Model Description

Qwen3.5-397B-A17B-NVFP4 is an NVFP4-quantized version of Qwen/Qwen3.5-397B-A17B, a 397B-parameter Mixture-of-Experts vision-language model with 17B active parameters, 512 experts per layer (10 active), and hybrid attention (softmax + linear/DeltaNet).

The original BF16 weights were quantized to NVFP4 (4-bit with blockwise FP8 scales per 16 elements) using NVIDIA Model Optimizer v0.37.0.

What's quantized

Only the routed MoE expert MLP layers (gate, up, and down projections) are quantized to NVFP4. The following are left unquantized in BF16:

Shared expert MLPs (process every token, unlike routed experts. thanks to Festr for pointing this out)
Attention layers (softmax attention and DeltaNet linear attention)
Vision encoder (ViT)
Router / gate weights
MTP (multi-token prediction) draft model
Embeddings, layer norms, lm_head

Since the expert weights constitute the vast majority of the 397B parameters, this still yields significant memory savings (~233 GB on disk).

Calibration methodology

Calibration uses natural top-k routing rather than forcing all experts to activate, so each expert's quantization scales reflect the token distributions it actually sees during inference.
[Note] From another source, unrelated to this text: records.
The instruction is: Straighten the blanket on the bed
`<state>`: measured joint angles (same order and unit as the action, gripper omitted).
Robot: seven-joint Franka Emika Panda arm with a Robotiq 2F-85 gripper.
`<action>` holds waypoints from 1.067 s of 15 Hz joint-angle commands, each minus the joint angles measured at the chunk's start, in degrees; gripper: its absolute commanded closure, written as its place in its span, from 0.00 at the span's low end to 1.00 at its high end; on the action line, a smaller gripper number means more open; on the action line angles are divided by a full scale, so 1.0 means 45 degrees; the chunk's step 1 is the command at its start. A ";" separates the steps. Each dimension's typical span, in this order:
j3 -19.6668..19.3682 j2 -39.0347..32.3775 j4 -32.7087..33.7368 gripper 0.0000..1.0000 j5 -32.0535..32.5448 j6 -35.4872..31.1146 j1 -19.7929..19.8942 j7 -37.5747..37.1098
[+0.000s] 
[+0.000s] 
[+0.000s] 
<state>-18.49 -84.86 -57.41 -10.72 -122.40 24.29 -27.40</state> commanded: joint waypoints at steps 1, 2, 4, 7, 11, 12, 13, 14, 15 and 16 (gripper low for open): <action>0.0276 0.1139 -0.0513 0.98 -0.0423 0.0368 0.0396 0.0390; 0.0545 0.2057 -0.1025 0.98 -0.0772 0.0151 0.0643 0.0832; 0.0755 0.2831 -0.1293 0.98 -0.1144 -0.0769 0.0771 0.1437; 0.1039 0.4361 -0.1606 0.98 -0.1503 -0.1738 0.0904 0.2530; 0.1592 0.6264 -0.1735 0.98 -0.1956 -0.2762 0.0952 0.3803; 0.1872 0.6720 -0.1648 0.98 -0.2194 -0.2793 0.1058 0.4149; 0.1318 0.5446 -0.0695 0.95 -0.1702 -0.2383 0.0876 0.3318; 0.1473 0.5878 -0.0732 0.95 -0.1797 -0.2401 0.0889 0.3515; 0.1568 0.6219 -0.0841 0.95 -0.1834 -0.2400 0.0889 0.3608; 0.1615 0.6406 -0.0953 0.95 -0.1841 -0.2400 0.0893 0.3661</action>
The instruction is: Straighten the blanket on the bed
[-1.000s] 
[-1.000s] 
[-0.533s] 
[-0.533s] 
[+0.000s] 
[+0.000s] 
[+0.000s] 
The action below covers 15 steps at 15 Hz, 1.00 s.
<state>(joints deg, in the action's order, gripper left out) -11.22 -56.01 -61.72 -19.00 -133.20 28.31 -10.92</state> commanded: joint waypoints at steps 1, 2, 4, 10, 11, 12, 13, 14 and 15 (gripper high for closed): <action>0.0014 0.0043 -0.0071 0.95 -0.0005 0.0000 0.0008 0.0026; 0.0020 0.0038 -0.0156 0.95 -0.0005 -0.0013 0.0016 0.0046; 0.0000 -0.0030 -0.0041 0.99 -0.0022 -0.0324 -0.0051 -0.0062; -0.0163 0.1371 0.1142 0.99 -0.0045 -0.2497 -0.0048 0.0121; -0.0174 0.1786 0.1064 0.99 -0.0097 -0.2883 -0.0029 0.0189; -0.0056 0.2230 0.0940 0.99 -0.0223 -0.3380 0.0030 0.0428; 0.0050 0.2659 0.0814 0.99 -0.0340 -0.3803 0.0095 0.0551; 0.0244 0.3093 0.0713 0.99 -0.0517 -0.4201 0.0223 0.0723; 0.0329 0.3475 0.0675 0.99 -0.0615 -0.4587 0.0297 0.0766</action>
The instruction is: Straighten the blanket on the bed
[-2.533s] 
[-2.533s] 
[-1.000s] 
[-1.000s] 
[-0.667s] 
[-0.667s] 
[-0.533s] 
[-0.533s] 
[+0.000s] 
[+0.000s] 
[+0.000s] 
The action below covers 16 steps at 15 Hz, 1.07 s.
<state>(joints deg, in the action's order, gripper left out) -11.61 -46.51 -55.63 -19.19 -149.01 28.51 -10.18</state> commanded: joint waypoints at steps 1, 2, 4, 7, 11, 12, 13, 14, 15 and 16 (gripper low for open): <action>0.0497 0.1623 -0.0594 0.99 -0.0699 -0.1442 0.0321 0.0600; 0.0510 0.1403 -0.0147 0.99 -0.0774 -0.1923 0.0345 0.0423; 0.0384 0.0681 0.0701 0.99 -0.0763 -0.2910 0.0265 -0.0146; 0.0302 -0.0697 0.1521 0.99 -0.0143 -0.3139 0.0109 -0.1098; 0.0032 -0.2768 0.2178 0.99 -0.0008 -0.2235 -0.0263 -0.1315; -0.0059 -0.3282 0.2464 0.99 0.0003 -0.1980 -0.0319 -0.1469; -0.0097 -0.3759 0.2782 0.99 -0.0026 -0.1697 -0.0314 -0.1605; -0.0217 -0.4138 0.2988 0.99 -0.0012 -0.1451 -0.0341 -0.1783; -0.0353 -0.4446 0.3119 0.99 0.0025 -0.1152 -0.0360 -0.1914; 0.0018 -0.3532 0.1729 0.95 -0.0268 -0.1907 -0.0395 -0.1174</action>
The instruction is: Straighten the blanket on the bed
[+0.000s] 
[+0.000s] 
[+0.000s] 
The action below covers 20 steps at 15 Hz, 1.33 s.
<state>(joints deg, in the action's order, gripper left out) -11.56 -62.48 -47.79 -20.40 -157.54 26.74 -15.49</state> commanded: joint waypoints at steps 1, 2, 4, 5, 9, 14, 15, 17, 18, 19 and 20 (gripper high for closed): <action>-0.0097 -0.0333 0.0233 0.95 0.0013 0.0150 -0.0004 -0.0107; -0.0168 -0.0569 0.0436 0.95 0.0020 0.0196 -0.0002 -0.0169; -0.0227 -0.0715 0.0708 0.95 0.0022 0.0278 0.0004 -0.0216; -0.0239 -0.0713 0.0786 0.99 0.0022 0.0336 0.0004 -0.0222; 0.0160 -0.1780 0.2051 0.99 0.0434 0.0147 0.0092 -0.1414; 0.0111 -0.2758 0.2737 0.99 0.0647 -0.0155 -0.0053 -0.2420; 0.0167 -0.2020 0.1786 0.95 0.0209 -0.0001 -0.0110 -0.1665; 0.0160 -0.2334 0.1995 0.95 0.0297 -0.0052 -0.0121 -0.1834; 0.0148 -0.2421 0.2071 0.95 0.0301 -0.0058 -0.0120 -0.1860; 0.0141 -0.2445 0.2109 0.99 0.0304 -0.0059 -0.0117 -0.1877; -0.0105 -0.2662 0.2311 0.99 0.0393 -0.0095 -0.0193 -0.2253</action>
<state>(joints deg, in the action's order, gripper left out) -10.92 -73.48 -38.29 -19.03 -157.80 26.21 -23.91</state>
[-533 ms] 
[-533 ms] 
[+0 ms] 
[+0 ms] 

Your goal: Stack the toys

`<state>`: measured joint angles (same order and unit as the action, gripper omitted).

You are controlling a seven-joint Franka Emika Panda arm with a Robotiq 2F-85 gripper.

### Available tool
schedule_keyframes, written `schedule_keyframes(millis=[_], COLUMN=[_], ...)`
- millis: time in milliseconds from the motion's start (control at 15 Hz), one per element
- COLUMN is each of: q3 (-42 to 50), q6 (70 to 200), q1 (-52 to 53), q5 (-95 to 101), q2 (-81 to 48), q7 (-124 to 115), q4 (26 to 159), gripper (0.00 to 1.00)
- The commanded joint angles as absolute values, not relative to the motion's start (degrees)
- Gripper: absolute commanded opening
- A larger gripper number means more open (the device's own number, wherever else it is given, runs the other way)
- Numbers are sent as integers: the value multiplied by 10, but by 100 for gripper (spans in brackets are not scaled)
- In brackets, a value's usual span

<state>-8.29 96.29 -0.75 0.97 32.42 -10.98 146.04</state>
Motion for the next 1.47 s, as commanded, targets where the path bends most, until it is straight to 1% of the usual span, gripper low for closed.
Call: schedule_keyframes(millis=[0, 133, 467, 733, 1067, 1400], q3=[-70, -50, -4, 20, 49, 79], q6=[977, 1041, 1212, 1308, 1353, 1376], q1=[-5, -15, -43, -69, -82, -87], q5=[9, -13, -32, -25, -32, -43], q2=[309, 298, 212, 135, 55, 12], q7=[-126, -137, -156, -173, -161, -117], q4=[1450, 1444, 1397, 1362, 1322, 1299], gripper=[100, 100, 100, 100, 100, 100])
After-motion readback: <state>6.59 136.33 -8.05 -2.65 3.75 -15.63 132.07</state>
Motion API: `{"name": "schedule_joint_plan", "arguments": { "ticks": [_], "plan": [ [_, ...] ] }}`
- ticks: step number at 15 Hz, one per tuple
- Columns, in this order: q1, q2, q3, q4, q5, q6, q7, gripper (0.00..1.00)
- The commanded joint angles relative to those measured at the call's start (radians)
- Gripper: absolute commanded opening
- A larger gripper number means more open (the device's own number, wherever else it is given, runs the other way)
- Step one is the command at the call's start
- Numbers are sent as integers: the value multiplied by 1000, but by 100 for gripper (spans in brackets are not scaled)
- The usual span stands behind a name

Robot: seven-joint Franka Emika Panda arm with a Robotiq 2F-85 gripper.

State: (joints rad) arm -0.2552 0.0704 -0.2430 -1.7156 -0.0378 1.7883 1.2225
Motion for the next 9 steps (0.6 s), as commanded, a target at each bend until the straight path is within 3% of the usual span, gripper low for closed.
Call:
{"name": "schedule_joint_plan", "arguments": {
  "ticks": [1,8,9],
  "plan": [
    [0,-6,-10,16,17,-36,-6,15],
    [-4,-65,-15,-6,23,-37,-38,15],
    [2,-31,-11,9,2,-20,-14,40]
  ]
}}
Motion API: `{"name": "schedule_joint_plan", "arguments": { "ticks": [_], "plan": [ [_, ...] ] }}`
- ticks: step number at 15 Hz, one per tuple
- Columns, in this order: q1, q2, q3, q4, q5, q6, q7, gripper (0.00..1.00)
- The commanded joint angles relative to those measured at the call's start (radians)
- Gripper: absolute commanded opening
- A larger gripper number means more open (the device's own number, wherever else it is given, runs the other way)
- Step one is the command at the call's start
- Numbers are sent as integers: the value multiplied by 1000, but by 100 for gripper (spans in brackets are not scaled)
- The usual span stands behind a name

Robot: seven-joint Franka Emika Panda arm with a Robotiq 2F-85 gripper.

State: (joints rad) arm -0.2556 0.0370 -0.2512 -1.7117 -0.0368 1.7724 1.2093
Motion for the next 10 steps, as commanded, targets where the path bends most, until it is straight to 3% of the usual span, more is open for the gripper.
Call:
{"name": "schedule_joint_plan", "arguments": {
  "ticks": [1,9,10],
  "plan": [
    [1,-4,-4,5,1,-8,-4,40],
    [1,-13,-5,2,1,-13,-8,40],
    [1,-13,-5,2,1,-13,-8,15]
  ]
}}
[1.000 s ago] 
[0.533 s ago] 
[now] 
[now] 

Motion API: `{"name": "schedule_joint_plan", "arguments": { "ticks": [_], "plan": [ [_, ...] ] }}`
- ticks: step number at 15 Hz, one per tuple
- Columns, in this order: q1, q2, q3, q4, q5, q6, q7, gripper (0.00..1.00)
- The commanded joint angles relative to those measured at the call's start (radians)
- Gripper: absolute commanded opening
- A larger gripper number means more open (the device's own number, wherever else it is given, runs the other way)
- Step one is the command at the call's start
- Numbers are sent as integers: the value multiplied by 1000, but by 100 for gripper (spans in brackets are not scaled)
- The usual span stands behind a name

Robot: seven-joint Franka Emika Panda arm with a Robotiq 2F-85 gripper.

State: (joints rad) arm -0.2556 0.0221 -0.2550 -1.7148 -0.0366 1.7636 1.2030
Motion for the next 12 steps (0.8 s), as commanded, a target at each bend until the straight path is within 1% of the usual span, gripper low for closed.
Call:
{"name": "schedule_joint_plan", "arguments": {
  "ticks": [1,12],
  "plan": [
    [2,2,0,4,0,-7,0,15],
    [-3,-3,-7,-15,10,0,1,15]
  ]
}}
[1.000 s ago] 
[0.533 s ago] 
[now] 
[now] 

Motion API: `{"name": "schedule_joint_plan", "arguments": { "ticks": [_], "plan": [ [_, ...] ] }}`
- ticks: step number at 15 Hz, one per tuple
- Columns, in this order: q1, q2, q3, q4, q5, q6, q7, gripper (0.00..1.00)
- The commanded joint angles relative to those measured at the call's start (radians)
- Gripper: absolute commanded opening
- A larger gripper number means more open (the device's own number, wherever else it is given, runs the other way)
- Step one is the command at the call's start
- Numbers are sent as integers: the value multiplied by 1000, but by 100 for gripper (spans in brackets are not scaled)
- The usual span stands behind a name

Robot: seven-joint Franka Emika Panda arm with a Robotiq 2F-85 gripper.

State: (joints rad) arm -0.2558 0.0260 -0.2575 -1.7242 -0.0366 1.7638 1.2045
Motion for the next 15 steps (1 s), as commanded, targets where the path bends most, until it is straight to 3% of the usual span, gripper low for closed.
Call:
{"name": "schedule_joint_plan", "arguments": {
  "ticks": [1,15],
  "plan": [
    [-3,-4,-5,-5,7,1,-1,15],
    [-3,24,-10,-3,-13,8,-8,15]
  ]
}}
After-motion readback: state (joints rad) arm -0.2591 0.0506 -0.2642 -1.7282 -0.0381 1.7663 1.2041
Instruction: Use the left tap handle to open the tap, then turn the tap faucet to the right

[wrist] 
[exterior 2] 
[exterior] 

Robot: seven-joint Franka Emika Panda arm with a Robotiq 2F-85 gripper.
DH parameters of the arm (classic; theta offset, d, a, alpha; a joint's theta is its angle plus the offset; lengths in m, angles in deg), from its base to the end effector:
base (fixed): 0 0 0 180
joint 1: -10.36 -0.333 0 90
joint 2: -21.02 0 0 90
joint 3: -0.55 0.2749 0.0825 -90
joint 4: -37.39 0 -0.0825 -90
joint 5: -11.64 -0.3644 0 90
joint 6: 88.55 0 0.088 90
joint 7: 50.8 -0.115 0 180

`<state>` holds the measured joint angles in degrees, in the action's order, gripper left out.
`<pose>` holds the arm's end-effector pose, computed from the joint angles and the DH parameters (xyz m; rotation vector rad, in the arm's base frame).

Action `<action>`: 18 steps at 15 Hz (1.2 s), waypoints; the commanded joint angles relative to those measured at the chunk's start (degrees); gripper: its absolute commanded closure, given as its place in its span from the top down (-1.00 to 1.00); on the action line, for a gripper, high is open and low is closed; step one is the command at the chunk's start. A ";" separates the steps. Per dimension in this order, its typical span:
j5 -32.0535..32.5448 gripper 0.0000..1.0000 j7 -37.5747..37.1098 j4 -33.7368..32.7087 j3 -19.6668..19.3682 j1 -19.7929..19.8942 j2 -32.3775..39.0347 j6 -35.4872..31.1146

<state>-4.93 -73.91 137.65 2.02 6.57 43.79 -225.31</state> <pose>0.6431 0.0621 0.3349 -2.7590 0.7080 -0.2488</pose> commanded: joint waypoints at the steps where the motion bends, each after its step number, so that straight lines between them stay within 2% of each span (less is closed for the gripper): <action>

To compensate, calibration was run on a much larger number of samples than typical (~16k+ samples across multiple datasets) to ensure broad expert coverage through natural routing alone.

Calibration datasets:

Agentic coding — function calling, tool use, and code generation samples (4096 samples, max 1024 tokens)
Multimodal VQA — image + text visual question answering from COCO val2017 (~200 samples, max 2048 tokens)
Deep reasoning — long-context math, science, and multi-step reasoning (all samples, max 8192 tokens)
Diverse instruction following — multilingual, multi-domain instruction/response pairs (4096 samples, max 1024 tokens)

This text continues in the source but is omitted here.